Re: [xml-dev] What exactly does this mean: an XML document may notcontai

On Mon, 10 Jan 2022 at 14:31, Roger L Costello <costello@mitre.org> wrote:

Hi Folks,

Suppose I create an XML document:

<Person-Name>John Doe</Person-Name>

Section 2.2 [1] of the XML specification lists the characters that are permitted in XML documents. The NUL character is not present in the list, i.e., the NUL character is not allowed in XML documents.

That means I cannot directly copy (from somewhere) a NUL character and paste it into the XML document. Nor can I indirectly use the NUL character via the character entity mechanism. So, the "surface syntax" cannot contain the NUL character, either directly or indirectly. [I hope that I am using the phrase "surface syntax" correctly.]

I save the above XML document to a file: person.xml

I run an XML parser on person.xml

The parser builds an in-memory parse tree.

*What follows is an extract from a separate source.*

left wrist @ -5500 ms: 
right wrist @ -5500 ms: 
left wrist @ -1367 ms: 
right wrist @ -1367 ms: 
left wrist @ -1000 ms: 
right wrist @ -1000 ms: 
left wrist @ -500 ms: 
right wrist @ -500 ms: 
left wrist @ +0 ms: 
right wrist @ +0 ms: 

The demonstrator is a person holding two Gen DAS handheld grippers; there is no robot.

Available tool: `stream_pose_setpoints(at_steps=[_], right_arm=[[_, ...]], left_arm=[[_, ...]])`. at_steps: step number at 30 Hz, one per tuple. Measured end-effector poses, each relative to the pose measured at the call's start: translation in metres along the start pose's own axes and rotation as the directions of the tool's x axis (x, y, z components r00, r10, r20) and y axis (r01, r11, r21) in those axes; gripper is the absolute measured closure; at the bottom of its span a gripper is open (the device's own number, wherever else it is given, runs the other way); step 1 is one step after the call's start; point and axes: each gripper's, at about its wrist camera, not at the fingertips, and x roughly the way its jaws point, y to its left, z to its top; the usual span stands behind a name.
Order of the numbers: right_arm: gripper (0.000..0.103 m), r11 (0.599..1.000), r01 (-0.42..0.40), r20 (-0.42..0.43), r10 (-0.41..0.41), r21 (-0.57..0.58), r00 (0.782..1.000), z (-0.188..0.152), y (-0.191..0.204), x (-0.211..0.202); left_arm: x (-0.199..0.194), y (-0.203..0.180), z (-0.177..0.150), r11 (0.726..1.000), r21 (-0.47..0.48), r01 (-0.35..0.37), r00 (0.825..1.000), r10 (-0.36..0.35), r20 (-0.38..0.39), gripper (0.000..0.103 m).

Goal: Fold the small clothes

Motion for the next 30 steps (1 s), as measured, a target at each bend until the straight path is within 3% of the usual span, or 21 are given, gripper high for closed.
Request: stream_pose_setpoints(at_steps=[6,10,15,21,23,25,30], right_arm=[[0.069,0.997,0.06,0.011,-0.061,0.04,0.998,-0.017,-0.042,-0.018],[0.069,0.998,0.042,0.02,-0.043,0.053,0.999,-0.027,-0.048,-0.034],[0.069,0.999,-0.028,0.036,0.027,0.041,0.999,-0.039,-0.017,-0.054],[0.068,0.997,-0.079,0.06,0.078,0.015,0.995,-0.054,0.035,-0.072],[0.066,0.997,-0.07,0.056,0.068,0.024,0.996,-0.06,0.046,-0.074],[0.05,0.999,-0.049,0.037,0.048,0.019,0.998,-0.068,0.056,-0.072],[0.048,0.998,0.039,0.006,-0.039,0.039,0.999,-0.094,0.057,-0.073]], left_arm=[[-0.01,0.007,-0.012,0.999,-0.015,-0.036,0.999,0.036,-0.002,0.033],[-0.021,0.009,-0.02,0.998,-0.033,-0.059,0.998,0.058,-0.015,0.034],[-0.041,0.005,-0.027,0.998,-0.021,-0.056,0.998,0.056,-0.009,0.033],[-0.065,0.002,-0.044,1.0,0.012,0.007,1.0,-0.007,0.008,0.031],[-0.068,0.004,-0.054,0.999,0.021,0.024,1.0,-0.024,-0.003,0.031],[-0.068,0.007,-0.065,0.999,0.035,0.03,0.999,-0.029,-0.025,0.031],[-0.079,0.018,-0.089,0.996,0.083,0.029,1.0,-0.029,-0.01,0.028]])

Next, an application modifies the node in the parse tree that contains the string "John Doe", appending a NUL character. Seem strange to do such a thing? Not at all, DFDL processors does this routinely. (DFDL = Data Format Description Language)

person.xml doesn't contain the NUL character. Its in-memory parse tree contains the NUL character.

Is person.xml still XML?

Yes, you haven't changed it.

Is the in-memory parse tree no longer XML since it contains the NUL character?

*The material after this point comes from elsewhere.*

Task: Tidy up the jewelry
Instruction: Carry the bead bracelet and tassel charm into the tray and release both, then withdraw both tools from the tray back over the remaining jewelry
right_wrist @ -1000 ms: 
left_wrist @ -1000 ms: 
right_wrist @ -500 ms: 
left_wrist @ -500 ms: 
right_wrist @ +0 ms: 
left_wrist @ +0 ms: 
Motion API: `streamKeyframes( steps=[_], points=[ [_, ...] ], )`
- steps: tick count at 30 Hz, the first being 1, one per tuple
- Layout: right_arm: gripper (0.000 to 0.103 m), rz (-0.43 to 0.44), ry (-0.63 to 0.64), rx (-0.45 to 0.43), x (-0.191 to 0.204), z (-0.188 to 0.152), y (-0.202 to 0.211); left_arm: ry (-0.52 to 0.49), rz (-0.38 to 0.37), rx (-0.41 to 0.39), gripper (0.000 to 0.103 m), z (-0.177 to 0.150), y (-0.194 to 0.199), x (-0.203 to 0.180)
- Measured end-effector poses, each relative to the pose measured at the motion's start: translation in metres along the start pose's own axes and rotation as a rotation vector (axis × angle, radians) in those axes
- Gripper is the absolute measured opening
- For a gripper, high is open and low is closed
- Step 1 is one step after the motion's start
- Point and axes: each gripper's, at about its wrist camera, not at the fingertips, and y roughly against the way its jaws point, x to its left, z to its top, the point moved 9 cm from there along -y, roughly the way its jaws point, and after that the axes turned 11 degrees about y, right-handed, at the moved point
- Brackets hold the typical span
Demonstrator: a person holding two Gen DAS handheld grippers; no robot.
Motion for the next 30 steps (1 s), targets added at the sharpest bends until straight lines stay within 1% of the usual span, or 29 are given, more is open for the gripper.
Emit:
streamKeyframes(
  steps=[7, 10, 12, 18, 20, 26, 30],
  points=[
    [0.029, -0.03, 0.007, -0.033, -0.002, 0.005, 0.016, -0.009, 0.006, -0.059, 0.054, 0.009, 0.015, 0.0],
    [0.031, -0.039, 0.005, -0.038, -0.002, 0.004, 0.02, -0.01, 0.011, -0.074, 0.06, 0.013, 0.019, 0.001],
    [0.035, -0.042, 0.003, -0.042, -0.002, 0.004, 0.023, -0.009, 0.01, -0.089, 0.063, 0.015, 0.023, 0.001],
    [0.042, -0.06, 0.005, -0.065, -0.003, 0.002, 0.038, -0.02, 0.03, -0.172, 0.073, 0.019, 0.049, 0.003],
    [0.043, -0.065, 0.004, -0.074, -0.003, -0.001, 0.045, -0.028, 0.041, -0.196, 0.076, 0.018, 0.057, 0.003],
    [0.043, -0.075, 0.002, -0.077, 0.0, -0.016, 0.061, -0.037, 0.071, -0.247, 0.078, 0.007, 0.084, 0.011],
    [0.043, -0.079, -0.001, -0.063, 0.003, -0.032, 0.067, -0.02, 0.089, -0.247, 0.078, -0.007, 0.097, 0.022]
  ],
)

an in memory parse tree is never xml. But the in memory object you have now can not really be called a parse tree as it isn't generated by parsing anything.

The "surface syntax" cannot contain the NUL character, but can the parse tree contain the NUL character?

The xml spec does not specify any form for the result of parsing. The natural interpretation of "parse tree" would be something obtained by parsing the xml, so that can not contain null, however the in-memory structure may then be manipulated in arbitrary ways (or at least ways specified by other non-xml specifications such as the DOM for (x)html)

You see this all the time with _javascript_ manipulation of DOM trees originally generated by parsing (x)html but then you can generate elements with names consisting of (more or less) arbitrary strings and content containing non xml content such as nulls, by manipulating the DOM object from _javascript_.

/Roger

[1] https://www.w3.org/TR/xml/#charsets

David

_______________________________________________________________________

XML-DEV is a publicly archived, unmoderated list hosted by OASIS
to support XML implementation and development. To minimize
spam in the archives, you must subscribe before posting.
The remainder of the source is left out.